The project aligns with humane and ethical applications of technology by using AI to promote transparency, agency, and informed decision-making. It also functions as a design-led educational tool, fostering awareness, responsibility, and a cultural shift toward more critical and conscious digital behaviors.

Please describe your project, reflecting on the concept, inspiration, materials, technical aspects, methods and process(es).

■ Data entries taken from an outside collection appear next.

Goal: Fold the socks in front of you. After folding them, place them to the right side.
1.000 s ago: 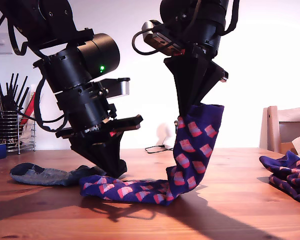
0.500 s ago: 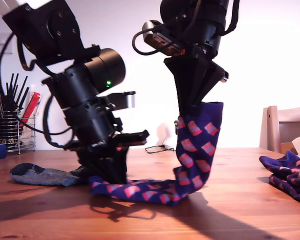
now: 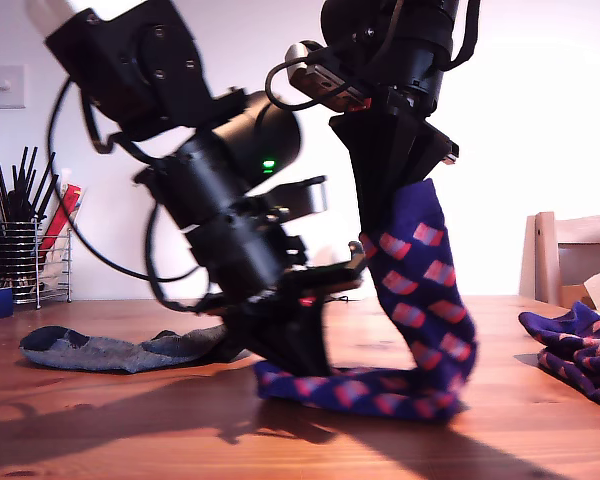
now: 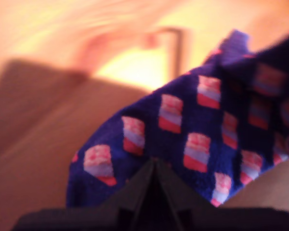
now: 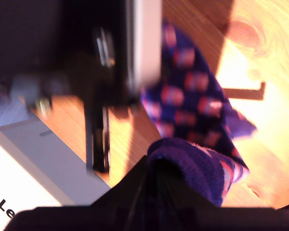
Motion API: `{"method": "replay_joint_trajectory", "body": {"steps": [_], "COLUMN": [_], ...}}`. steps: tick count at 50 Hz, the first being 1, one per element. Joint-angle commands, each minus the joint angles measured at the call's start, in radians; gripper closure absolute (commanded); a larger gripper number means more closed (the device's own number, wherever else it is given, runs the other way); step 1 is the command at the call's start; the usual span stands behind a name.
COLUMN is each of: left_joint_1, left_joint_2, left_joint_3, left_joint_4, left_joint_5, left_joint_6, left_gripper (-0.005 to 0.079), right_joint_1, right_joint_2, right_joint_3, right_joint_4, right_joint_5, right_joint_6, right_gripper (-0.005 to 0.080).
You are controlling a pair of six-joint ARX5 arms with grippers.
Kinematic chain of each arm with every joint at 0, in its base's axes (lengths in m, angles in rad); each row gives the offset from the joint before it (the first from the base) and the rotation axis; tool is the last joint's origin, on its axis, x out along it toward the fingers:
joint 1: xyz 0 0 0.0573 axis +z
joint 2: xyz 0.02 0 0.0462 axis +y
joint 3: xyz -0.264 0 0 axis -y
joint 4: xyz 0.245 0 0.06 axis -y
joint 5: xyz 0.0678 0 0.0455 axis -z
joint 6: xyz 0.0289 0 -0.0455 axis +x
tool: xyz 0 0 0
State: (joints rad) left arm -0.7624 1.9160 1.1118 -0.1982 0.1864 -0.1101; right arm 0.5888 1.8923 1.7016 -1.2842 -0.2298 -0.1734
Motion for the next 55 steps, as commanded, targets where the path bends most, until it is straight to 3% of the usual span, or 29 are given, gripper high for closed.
{"method": "replay_joint_trajectory", "body": {"steps": [1, 20, 33, 48, 55], "left_joint_1": [-0.016, 0.002, 0.026, 0.060, 0.093], "left_joint_2": [0.036, 0.013, -0.038, -0.086, -0.101], "left_joint_3": [-0.010, -0.010, -0.010, -0.010, -0.010], "left_joint_4": [0.019, 0.065, 0.062, 0.036, -0.044], "left_joint_5": [0.009, 0.020, 0.088, 0.105, 0.092], "left_joint_6": [-0.015, -0.032, -0.032, -0.032, -0.012], "left_gripper": [0.0764, 0.0764, 0.0764, 0.0764, 0.0764], "right_joint_1": [-0.003, -0.003, -0.003, -0.003, -0.003], "right_joint_2": [-0.016, -0.016, -0.016, -0.016, -0.016], "right_joint_3": [-0.004, -0.004, -0.004, -0.004, -0.004], "right_joint_4": [-0.002, -0.014, -0.014, -0.011, -0.010], "right_joint_5": [-0.007, -0.007, -0.007, -0.006, -0.003], "right_joint_6": [0.008, 0.009, 0.009, 0.009, 0.016], "right_gripper": [0.0765, 0.0765, 0.0765, 0.0765, 0.0765]}}
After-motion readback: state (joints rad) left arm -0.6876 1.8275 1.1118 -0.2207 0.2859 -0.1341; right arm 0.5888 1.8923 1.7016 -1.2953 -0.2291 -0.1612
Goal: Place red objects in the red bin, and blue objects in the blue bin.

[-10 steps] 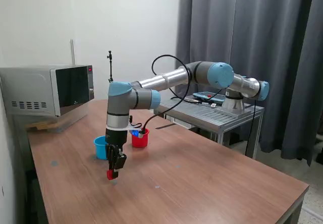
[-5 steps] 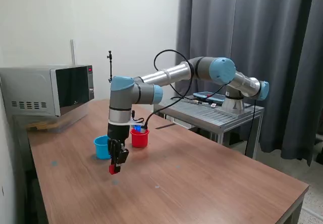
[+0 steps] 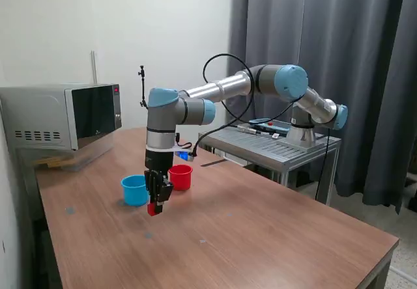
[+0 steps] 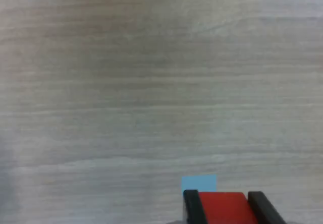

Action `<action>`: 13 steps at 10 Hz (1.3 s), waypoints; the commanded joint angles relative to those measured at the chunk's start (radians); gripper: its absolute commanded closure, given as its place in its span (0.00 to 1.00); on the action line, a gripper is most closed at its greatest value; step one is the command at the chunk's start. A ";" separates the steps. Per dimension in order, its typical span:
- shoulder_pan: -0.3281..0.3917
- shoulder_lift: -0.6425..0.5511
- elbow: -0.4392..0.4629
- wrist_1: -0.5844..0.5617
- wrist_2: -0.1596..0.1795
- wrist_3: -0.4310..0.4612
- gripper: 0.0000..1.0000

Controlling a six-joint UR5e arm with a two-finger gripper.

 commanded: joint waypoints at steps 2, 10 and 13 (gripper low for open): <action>-0.012 -0.092 0.096 0.003 0.003 0.002 1.00; -0.036 -0.275 0.317 0.005 0.001 0.045 1.00; -0.038 -0.333 0.362 0.003 -0.009 0.046 1.00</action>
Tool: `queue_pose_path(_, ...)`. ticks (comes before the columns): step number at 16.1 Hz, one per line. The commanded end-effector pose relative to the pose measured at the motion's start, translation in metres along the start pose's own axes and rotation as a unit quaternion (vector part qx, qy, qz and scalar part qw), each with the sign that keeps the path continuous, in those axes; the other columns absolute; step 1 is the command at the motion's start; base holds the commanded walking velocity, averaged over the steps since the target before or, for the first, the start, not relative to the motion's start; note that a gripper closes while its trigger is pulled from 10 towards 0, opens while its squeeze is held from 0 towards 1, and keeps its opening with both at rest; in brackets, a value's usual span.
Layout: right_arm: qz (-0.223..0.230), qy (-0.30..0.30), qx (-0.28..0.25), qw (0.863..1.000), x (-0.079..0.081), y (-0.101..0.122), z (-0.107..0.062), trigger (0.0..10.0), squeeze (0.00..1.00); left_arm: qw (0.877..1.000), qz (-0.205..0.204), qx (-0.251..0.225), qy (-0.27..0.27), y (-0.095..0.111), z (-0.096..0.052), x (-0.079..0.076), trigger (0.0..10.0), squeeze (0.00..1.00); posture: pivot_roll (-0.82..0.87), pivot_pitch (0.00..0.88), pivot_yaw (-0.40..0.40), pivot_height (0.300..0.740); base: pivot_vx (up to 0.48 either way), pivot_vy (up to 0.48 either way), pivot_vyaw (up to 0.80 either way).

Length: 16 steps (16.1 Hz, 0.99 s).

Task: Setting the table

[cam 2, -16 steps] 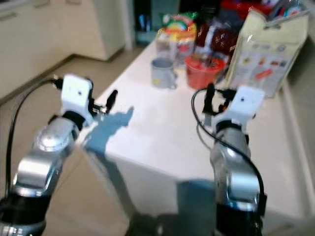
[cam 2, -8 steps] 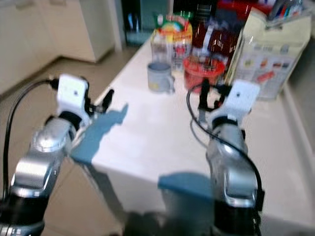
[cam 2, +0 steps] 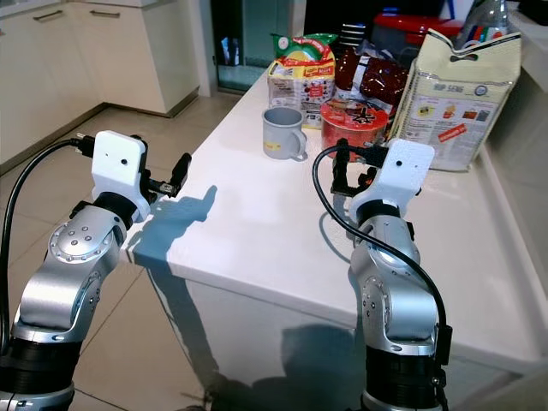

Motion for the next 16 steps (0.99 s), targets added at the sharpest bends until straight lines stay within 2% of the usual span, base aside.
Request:
queue_pose_path(1, -0.002, 0.009, 0.011, 1.0, 0.0025, -0.0021, 0.0023, 10.0, 0.0, 1.0, 0.0, 0.005, 0.006, -0.0007, 0.0006, 0.0023, 10.0, 0.0, 0.0, 0.0, 0.007, 0.74, 0.0, 0.0, 0.0)
queue_pose_path(11, 0.004, 0.02, 0.031, 0.999, 0.0035, -0.0086, 0.0031, 10.0, 0.0, 1.0, -0.001, 0.008, 0.002, -0.0008, 0.0023, -0.0001, 10.0, 0.0, -0.01, 0.0, 0.012, 0.74, 0.0, 0.0, 0.0)
queue_pose_path(16, 0.004, 0.019, 0.033, 0.999, 0.0017, -0.0085, 0.0026, 10.0, 0.0, 1.0, -0.015, 0.011, 0.002, -0.0002, 0.0038, -0.0016, 10.0, 0.0, -0.01, 0.0, 0.013, 0.74, 0.0, 0.0, 0.0)
Point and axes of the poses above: a point about 5 cm out from each wrist's last joint towards the gripper, its own z axis pointing out of the wrist towards the gripper, its own y axis along the axis of the wrist's last joint, x = y × z, the point moved 4 cm from there along z, pointing out of the wrist towards the gripper, and after that the axes turned 13 degrees about -z, right-handed, at the moved point
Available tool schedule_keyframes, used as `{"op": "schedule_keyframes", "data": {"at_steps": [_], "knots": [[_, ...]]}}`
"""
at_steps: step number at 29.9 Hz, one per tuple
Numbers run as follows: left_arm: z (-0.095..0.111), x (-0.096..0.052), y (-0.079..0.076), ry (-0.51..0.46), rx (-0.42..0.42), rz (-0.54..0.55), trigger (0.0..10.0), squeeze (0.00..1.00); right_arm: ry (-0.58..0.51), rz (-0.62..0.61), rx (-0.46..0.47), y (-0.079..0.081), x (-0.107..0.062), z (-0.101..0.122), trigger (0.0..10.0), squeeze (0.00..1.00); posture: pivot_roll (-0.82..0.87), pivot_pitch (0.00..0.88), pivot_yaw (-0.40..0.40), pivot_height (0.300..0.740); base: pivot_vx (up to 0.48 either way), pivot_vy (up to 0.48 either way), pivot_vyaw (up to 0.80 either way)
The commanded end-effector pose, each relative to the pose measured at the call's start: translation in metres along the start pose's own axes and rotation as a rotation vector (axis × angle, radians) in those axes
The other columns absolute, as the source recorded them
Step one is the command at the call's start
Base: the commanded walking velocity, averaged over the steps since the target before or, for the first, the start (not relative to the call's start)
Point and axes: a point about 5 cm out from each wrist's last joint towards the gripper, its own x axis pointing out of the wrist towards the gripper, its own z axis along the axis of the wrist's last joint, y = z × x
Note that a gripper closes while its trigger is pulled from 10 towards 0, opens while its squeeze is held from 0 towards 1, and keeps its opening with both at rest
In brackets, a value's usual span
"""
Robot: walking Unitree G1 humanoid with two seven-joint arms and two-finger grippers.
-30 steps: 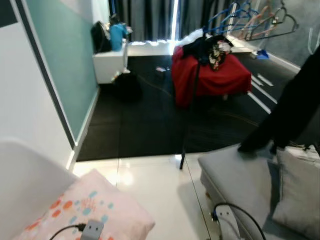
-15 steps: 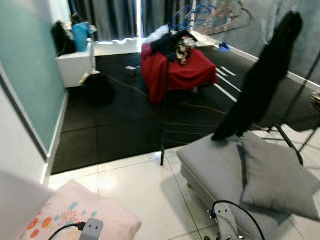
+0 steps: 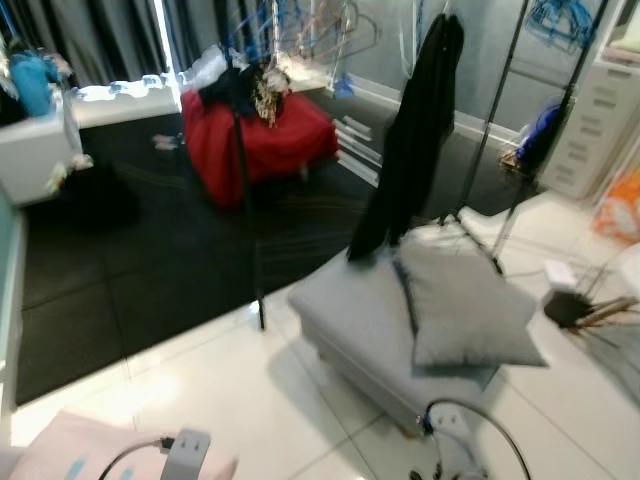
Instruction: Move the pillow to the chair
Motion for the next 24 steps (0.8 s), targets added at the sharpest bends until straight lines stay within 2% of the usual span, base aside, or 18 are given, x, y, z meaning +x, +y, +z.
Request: {"op": "schedule_keyframes", "data": {"at_steps": [1, 6, 24], "knots": [[-0.0106, -0.0020, 0.0037, 0.027, -0.008, 0.006, 10.0, 0.00, -0.017, 0.005, 0.000, 0.0031, 0.0005, 0.0034, 10.0, 0.00, -0.21, 0.034, 0.033, 0.740, 0.000, 0.000, 0.00], [-0.0118, -0.0020, 0.0039, 0.042, -0.013, 0.001, 10.0, 0.00, -0.024, 0.007, 0.012, 0.0035, 0.0005, 0.0038, 10.0, 0.00, -0.21, 0.035, 0.035, 0.740, 0.000, -0.191, 0.00], [-0.0128, -0.0021, 0.0026, 0.043, -0.022, -0.020, 10.0, 0.00, -0.027, 0.004, 0.016, 0.0036, 0.0005, 0.0032, 10.0, 0.00, -0.21, 0.023, 0.035, 0.740, 0.000, -0.462, 0.00]]}}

The project was developed following a Double Diamond approach, combining research, definition, and iterative design. We conducted initial research to identify key insights around misinformation behaviors, mapping stakeholders and analyzing barriers using frameworks such as COM-B and the Behavior Change Wheel. This led to the creation of user personas and the identification of a critical gap: the moment between doubt and action. From this, we ideated and evaluated multiple concepts, refining them through tools like value proposition canvases, user journeys, and strategic analysis. CriticON emerged as an experimental system that transforms verification into an interactive, lightweight, and repeatable experience. It operates through two core dynamics: a rapid “True or Fake” challenge that trains instinctive judgment, and a verification tool that analyzes shared content and returns contextualized feedback. By combining humor, cultural references, and AI-assisted responses, CriticON creates a conversational experience that encourages critical thinking as a habit, not an exception

What do you think makes your project innovative compared to the existing efforts and ideas in the field it addresses?

CriticON shifts the focus from information tools to behavior design. Rather than improving access to verified content, it intervenes in how people engage with information in real time, embedding critical thinking directly into everyday digital interactions and reducing the friction that prevents action.
The project approaches AI as a transparent, assistive layer that supports human judgment without replacing it, prioritizing agency, clarity, and interpretability over automation.
Its innovation also lies in reframing critical thinking as something social and desirable. By combining humor, gamification, and culturally familiar formats, CriticON makes verification visible and shareable.
Finally, its modular and platform-agnostic nature allows it to adapt across educational, civic, and digital contexts. As an evolving prototype, it continuously tests how design can shape more reflective, responsible, and conscious digital behaviors at scale.

Does it impact or reflect young people need(s) and how?

CriticON directly responds to the realities young people face in digital environments, where information is constant, fast, and often overwhelming. While they are highly connected, they lack tools that fit seamlessly into their habits and allow them to question information without interrupting their experience.
The project addresses this need by integrating critical thinking into familiar formats—short interactions, gamified dynamics, and conversational feedback—making it feel natural rather than effortful. It recognizes that for young users, behavior is shaped not only by knowledge but by context, speed, and social dynamics.
By making verification quick, accessible, and even shareable, CriticON supports young people in developing confidence, autonomy, and a more active role in how they engage with information. It transforms critical thinking from an abstract skill into a lived, everyday practice.